Japan’s GDP Shrinks 12.7%


Japan’s economy shrank at an annual 12.7 percent pace last quarter, the most since the 1974 oil shock, as recessions in the U.S. and Europe triggered a record drop in exports.

Gross domestic product fell for a third straight quarter in the three months ended Dec. 31, the Cabinet Office said today in Tokyo. The median estimate of 26 economists surveyed by Bloomberg News was for an 11.6 percent contraction.

Exports plunged an unprecedented 13.9 percent from the third quarter as demand for Corolla cars and Bravia televisions collapsed amid a slump that the Group of Seven nations said will persist for most of 2009. Toyota Motor Corp., Sony Corp. and Hitachi Ltd. -- all of which forecast losses -- are firing thousands of workers, heightening the risk a decline in household spending will prolong the recession.

The world’s second-largest economy shrank 3.3 percent from the third quarter, today’s report showed. That compared with the U.S.’s 1 percent contraction and the euro-zone’s 1.5 percent decline, which was the sharpest in at least 13 years.

Japan has been in a recession since November 2007, according to a government panel that dates the economic cycle. The Sept. 15 bankruptcy of Lehman Brothers Holdings Inc. worsened a credit crisis that erased more than $14 trillion from global equity markets and paralyzed world trade.

The Bank of Japan, which in December cut its key interest rate to 0.1 percent, is trying to get credit flowing by purchasing shares and corporate debt from lenders.
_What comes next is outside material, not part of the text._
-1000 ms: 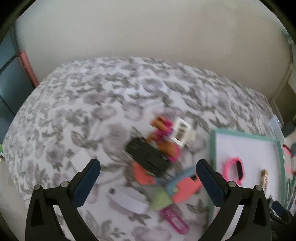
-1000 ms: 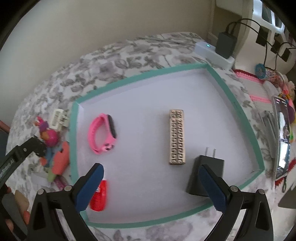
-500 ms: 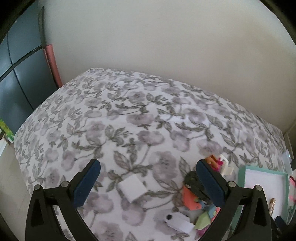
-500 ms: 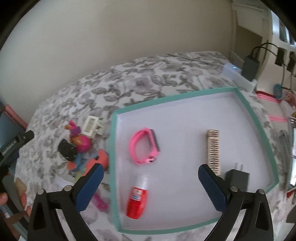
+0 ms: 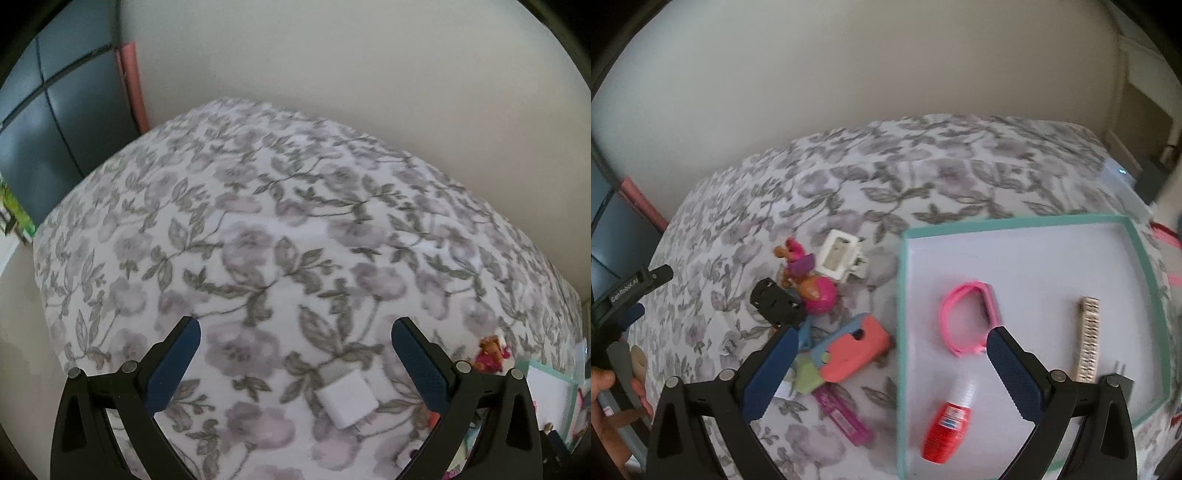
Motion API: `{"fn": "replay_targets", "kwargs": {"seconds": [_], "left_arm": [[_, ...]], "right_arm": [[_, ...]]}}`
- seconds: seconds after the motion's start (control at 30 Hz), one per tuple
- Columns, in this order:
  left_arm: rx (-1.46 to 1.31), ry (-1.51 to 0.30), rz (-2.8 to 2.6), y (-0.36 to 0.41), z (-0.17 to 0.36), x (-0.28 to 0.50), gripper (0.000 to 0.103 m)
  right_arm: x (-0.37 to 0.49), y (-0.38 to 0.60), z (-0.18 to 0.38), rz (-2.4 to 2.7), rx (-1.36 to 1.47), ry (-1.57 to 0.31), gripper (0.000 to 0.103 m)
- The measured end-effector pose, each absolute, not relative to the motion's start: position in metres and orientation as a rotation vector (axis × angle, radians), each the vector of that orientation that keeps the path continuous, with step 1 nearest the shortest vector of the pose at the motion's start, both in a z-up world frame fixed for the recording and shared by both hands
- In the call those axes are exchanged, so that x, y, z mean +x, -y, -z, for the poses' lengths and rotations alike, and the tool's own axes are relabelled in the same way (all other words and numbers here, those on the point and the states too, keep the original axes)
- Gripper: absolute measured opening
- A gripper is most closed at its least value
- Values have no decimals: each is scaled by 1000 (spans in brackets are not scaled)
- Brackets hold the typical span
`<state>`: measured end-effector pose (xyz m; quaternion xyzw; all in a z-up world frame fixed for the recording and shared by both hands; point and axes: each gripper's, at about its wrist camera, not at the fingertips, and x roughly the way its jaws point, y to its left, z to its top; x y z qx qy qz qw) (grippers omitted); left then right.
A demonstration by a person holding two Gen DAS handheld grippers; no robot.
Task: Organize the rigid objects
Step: 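Move both grippers back over the pile of objects, then grasp the white cube charger with the left gripper while the right grasps the pink dog figure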
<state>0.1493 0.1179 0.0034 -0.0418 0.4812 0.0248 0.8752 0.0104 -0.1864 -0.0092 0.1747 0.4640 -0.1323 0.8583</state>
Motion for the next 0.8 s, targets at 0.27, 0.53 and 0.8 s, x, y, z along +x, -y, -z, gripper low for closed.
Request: {"fn": "replay_targets", "kwargs": {"seconds": [0.27,0.53,0.8], "left_arm": [[-235,-1168,3,-129,26,162,103],[-221,-1292,57,-103,56,162,103],[-239,-1361,66,-96,77,159,102]], "right_arm": [[56,164,19,187,386,-1001,103],[81,165,27,153,433,-981,103],[86,165,41,130,438,-977,103]]}}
It has little means to address what analysts say is the economy’s central problem: a lack of overseas demand.

Net exports -- the difference between exports and imports -- accounted for 3 percentage points of the 3.3 percent quarterly drop in GDP.

Japan has become more dependent on sales abroad for growth over the past decade. Overseas shipments make up 16 percent of the economy today compared with about 10 percent in 1999.

Domestic demand, which includes spending by households and companies, made up 0.3 percentage point of the contraction.

Capital investment fell 5.3 percent. Manufacturers cut production by a record 11.9 percent in the quarter, indicating they have little need to buy equipment as factories lay idle. Consumer spending, which accounts for more than half of the economy, dropped 0.4 percent, as exporters fired workers.

Panasonic Corp., Pioneer Corp., Nissan Motor Co. and NEC Corp. announced a combined 65,000 job cuts in the past month. The eliminations may have pushed the recession into a new phase” in which consumers become more defensive and spend less, according to Martin Schulz, a senior economist at Fujitsu Research Institute in Tokyo.

Sentiment among households is close to the lowest level in at least 26 years. The jobless rate surged to 4.4 percent in December from 3.9 percent, the biggest jump in four decades.

Without adjusting for inflation, Japan shrank 1.7 percent from the previous quarter, less than the 2.1 percent analysts estimated. The GDP deflator, a broad measure of price changes, rose 0.9 percent, the first increase in a decade.